Your assignment: Every record shown here must be duplicated without change.

Data entries
>>>
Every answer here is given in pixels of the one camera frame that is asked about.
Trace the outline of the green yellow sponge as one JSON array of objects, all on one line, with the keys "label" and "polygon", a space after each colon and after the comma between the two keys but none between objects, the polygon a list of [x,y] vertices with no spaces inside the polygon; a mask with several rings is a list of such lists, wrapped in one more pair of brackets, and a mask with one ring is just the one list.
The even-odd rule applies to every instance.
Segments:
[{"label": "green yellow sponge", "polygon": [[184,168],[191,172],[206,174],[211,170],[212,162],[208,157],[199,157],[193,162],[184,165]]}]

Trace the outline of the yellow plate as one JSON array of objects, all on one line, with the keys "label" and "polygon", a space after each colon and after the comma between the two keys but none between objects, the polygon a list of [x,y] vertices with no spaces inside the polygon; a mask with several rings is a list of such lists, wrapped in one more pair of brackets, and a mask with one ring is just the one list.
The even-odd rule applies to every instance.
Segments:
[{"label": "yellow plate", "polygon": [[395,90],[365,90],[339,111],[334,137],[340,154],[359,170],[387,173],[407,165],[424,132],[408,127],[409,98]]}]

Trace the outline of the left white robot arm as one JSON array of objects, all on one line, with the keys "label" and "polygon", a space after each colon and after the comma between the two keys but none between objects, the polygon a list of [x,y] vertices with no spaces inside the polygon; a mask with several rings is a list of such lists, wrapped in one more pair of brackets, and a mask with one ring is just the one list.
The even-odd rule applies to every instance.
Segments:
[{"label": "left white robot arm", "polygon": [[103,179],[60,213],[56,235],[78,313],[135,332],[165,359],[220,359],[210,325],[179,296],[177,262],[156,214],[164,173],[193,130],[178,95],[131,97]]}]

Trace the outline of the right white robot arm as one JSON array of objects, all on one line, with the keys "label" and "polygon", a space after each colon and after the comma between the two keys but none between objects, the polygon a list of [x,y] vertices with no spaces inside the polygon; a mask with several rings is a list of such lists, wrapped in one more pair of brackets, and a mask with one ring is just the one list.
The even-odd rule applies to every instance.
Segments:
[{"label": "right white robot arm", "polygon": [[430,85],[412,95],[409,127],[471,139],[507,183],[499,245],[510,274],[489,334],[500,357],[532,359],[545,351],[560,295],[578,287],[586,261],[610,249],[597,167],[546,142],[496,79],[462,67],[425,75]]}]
<<<
Solution:
Every answer here is given in pixels of the one camera frame that is asked about.
Trace the outline of the green yellow sponge as one JSON array of objects, all on one line, with the keys "label" and "polygon", a space after each colon and after the comma between the two keys but none between objects, the polygon a list of [x,y] vertices with no spaces inside the polygon; a mask with several rings is a list of such lists, wrapped in one more pair of brackets, and a mask with one ring is just the one list.
The even-odd rule applies to every instance.
Segments:
[{"label": "green yellow sponge", "polygon": [[184,168],[191,172],[206,174],[211,170],[212,162],[208,157],[199,157],[193,162],[184,165]]}]

Trace the outline of the yellow plate as one JSON array of objects, all on one line, with the keys "label" and "polygon", a space after each colon and after the comma between the two keys but none between objects, the polygon a list of [x,y] vertices with no spaces inside the polygon; a mask with several rings is a list of such lists, wrapped in one more pair of brackets, and a mask with one ring is just the one list.
The even-odd rule applies to every instance.
Segments:
[{"label": "yellow plate", "polygon": [[395,90],[365,90],[339,111],[334,137],[340,154],[359,170],[387,173],[407,165],[424,132],[408,127],[409,98]]}]

Trace the outline of the left white robot arm as one JSON array of objects, all on one line, with the keys "label" and "polygon", a space after each colon and after the comma between the two keys but none between objects, the polygon a list of [x,y] vertices with no spaces inside the polygon; a mask with several rings is a list of such lists, wrapped in one more pair of brackets, and a mask with one ring is just the one list.
The even-odd rule applies to every instance.
Segments:
[{"label": "left white robot arm", "polygon": [[103,179],[60,213],[56,235],[78,313],[135,332],[165,359],[220,359],[210,325],[179,296],[177,262],[156,214],[164,173],[193,130],[178,95],[131,97]]}]

Trace the outline of the right white robot arm as one JSON array of objects, all on one line, with the keys "label" and "polygon", a space after each colon and after the comma between the two keys but none between objects, the polygon a list of [x,y] vertices with no spaces inside the polygon; a mask with several rings is a list of such lists, wrapped in one more pair of brackets, and a mask with one ring is just the one list.
The even-odd rule applies to every instance.
Segments:
[{"label": "right white robot arm", "polygon": [[430,85],[412,95],[409,127],[471,139],[507,183],[499,245],[510,274],[489,334],[500,357],[532,359],[545,351],[560,295],[578,287],[586,261],[610,249],[597,167],[546,142],[496,79],[462,67],[425,75]]}]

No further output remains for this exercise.